Bridging in Vitro with in Vivo Enzymology

Abstract

Enzymes are extraordinary bio-catalysts that bridge the time-gap between otherwise slow chemical reactions and cellular processes. From an evolutionary perspective enzymes evolves with specific absolute values of their catalytic parameters kcat and KM. A fundamental question in biology is why specific absolute numbers of these parameters has evolved. In order to address this question for the enzyme adenylate kinase we have developed an in vivo enzymologi approach based on yeast genetics and NMR spectroscopy. In the approach yeast cell growth rates was analyzed in light of varying absolute values of kcat. A striking dependency of growth rates on kcat was discovered. On the other hand the dependency on KM is very weak. The data show that only around 10% of the kcat value is required for optimal cell growth under close to ideal growth conditions.

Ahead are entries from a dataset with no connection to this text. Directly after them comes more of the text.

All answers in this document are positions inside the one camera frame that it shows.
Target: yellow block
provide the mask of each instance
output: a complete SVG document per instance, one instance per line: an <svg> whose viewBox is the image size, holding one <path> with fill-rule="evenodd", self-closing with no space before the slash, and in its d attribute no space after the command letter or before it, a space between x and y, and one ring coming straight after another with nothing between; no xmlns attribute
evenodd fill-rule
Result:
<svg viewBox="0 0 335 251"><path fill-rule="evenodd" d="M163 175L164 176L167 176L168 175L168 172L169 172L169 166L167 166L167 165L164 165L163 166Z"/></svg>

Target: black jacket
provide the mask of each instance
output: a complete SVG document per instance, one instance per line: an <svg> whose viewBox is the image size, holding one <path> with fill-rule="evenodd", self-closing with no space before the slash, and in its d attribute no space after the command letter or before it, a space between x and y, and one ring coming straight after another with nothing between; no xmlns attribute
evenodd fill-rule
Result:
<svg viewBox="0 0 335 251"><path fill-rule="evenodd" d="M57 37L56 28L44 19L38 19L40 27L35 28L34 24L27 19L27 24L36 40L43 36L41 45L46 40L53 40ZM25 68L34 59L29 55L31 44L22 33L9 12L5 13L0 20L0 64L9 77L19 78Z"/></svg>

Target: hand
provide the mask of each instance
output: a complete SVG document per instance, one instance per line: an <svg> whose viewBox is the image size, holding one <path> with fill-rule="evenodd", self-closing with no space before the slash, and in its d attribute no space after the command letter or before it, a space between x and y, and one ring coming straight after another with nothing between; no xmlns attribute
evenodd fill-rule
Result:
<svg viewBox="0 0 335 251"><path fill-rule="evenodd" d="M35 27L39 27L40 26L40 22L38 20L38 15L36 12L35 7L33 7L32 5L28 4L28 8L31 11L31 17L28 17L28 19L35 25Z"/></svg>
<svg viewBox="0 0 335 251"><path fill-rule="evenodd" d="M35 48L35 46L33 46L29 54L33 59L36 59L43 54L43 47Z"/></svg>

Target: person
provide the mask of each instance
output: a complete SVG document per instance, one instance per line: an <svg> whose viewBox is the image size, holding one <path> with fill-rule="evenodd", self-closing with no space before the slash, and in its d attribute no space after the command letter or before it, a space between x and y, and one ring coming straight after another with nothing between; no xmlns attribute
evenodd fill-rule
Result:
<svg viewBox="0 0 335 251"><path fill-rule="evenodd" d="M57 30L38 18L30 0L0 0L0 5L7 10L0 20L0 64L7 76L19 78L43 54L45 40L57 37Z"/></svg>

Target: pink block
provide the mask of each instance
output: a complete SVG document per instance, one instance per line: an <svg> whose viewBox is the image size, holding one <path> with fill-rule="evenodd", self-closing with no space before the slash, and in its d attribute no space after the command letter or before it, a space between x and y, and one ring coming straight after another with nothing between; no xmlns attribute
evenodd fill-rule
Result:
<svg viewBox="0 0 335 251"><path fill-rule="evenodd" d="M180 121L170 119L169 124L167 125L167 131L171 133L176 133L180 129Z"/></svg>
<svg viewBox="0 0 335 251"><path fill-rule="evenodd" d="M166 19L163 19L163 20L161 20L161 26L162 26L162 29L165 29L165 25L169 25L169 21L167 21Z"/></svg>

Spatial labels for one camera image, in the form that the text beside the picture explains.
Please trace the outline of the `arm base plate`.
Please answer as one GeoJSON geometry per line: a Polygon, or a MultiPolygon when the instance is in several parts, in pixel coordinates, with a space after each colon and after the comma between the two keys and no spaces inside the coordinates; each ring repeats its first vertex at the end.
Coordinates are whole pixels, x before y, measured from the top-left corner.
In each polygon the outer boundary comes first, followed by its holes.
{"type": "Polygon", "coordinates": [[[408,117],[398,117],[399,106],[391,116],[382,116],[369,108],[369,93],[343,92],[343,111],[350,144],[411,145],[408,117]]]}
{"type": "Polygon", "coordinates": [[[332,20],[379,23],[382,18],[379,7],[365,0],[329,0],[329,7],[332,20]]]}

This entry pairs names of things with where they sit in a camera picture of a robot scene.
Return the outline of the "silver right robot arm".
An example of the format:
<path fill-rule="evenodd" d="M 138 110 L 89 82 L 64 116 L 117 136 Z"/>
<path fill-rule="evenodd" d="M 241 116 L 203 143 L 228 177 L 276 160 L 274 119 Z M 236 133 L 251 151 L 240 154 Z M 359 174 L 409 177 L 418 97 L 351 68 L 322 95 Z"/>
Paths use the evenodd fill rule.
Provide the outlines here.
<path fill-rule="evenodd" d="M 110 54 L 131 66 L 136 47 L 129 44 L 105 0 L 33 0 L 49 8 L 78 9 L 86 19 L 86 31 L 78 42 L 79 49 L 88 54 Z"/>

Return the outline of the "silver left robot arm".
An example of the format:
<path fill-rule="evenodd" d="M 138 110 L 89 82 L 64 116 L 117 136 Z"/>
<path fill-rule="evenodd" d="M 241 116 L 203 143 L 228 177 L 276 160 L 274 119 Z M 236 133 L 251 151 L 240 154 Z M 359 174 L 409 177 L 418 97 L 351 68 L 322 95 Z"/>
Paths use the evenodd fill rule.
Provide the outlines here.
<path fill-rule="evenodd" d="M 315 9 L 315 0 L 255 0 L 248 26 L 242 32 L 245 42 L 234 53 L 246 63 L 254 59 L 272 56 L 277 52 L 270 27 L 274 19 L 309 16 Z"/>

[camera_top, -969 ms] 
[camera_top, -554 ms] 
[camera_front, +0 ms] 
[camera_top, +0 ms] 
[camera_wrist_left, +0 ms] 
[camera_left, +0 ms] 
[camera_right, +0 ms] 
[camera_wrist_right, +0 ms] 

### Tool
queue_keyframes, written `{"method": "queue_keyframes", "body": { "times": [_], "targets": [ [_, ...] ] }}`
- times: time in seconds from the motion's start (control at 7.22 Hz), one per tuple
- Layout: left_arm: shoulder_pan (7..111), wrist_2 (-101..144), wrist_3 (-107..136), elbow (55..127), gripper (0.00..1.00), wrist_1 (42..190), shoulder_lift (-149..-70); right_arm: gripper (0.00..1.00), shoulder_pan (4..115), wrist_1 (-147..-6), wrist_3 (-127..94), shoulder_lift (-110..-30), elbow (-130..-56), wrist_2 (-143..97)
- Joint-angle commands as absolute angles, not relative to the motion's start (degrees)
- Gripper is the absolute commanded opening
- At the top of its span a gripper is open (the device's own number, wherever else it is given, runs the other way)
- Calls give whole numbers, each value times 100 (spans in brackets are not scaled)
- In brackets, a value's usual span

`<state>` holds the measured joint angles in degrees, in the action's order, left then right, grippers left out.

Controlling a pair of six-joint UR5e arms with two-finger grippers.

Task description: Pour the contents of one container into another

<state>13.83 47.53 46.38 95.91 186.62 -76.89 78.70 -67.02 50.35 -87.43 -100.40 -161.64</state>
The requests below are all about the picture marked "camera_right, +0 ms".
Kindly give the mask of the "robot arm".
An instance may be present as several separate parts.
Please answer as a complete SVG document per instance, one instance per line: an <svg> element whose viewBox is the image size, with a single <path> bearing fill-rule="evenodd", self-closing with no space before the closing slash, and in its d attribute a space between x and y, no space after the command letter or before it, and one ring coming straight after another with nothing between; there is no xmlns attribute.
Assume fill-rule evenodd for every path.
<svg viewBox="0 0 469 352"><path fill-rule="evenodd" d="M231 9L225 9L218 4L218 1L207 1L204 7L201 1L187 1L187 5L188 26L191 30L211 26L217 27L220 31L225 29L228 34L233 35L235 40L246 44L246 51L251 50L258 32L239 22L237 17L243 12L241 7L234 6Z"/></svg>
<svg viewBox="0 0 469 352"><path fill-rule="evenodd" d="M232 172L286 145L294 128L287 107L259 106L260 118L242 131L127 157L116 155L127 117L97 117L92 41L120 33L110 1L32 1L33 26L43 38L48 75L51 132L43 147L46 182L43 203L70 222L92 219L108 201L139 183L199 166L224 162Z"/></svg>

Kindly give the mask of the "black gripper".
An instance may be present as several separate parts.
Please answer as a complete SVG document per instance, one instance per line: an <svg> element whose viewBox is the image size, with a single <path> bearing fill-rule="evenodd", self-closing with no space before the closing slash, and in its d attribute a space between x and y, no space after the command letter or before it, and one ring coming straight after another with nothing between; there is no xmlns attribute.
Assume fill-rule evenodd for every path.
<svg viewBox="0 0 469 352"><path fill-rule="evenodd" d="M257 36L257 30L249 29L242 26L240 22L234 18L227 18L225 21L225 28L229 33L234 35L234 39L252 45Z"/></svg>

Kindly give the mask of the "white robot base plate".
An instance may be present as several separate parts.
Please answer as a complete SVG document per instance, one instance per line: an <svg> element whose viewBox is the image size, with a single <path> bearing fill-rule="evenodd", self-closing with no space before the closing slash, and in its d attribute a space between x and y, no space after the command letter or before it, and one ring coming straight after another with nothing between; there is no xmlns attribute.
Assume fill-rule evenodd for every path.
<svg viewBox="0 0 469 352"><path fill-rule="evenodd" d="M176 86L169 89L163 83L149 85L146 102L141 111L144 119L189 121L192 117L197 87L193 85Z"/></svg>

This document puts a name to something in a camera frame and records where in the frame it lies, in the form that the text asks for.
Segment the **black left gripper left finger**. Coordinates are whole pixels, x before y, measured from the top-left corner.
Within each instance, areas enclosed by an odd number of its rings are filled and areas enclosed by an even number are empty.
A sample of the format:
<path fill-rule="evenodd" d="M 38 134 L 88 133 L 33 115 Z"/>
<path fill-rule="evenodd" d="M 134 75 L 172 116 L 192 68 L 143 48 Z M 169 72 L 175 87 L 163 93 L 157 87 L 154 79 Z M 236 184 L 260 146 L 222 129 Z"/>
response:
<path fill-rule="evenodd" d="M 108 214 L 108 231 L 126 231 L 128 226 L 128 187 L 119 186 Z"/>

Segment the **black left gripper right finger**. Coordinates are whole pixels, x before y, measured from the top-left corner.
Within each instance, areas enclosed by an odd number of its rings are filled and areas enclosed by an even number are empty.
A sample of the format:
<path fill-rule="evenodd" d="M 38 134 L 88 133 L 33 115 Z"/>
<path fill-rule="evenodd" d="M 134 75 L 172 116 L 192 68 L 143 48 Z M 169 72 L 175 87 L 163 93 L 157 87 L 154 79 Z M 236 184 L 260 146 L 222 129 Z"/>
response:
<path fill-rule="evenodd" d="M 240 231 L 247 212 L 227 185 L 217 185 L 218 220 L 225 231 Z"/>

The remaining 90% of the turn-over capacity may then be required for yeast to accommodate external stress conditions. In context of the weak dependency of growth rates on KM we have discovered a fundamental concept related to the specificity of the enzyme. Only the endogenous substrate (ATP) can fully activate the enzyme allosterically. Other chemically related substrates where binding is only marginally affected fail to fully activate the enzyme. The enzyme is thus catalytically selective while promiscuous with respect to binding. In summary, the approach developed herein has uncovered fundamental aspects of enzymatic catalysis inside living cells.